▶ YOUR OBJECTIVE
Answer with a number only, giving how many lines in the data below include "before".

▶ INFORMATION SHOWN
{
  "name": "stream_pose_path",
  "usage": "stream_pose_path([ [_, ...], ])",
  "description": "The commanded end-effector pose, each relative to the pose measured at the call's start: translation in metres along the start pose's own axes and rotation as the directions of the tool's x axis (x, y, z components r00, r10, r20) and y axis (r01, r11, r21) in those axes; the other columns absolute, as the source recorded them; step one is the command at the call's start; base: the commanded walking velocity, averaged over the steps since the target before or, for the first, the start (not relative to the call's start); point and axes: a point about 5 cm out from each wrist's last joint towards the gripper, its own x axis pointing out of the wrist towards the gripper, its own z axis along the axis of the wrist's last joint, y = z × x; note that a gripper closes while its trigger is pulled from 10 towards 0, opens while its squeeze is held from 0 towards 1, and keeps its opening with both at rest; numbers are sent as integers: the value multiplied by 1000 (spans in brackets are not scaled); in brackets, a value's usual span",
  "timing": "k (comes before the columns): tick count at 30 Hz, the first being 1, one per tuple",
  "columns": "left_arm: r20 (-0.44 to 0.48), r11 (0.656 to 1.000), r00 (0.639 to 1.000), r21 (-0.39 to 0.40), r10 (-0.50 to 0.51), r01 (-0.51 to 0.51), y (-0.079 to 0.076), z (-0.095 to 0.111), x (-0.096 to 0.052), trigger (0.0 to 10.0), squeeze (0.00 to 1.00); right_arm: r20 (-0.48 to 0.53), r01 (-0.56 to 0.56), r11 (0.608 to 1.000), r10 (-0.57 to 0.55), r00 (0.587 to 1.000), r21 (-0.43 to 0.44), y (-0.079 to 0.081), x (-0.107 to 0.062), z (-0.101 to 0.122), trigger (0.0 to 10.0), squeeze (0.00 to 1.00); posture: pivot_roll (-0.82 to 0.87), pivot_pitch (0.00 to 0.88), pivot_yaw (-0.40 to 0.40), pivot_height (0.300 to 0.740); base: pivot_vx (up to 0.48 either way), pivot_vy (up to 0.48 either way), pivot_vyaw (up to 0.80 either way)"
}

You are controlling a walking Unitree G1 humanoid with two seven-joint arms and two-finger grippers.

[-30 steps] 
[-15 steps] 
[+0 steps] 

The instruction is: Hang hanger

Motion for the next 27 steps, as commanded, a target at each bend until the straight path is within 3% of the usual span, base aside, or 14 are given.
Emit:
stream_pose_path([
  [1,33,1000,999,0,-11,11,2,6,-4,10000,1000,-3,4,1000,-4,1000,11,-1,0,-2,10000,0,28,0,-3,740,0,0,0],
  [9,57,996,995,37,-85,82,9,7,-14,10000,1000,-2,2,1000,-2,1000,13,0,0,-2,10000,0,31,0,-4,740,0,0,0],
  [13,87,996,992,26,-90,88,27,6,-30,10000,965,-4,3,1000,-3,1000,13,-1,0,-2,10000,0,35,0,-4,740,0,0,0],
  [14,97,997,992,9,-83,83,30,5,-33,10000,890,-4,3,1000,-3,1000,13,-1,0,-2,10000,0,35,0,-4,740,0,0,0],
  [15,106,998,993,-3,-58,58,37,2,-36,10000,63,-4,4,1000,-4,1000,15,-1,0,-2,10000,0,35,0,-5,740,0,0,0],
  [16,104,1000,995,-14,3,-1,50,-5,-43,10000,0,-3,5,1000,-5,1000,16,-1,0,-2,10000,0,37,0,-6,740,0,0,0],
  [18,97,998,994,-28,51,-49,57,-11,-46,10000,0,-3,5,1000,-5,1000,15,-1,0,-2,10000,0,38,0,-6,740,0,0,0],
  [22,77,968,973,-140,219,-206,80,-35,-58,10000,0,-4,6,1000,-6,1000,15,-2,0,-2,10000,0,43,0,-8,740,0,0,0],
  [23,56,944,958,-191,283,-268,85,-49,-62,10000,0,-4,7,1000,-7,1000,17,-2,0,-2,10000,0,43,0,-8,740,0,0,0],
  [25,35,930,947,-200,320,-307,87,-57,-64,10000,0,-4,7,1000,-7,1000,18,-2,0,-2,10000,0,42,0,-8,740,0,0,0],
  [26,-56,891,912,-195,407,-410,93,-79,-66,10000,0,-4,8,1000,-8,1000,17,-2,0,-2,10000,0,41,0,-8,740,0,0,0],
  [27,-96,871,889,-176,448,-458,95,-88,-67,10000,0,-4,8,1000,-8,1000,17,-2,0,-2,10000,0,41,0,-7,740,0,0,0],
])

▶ THE COMPLETED TASK
2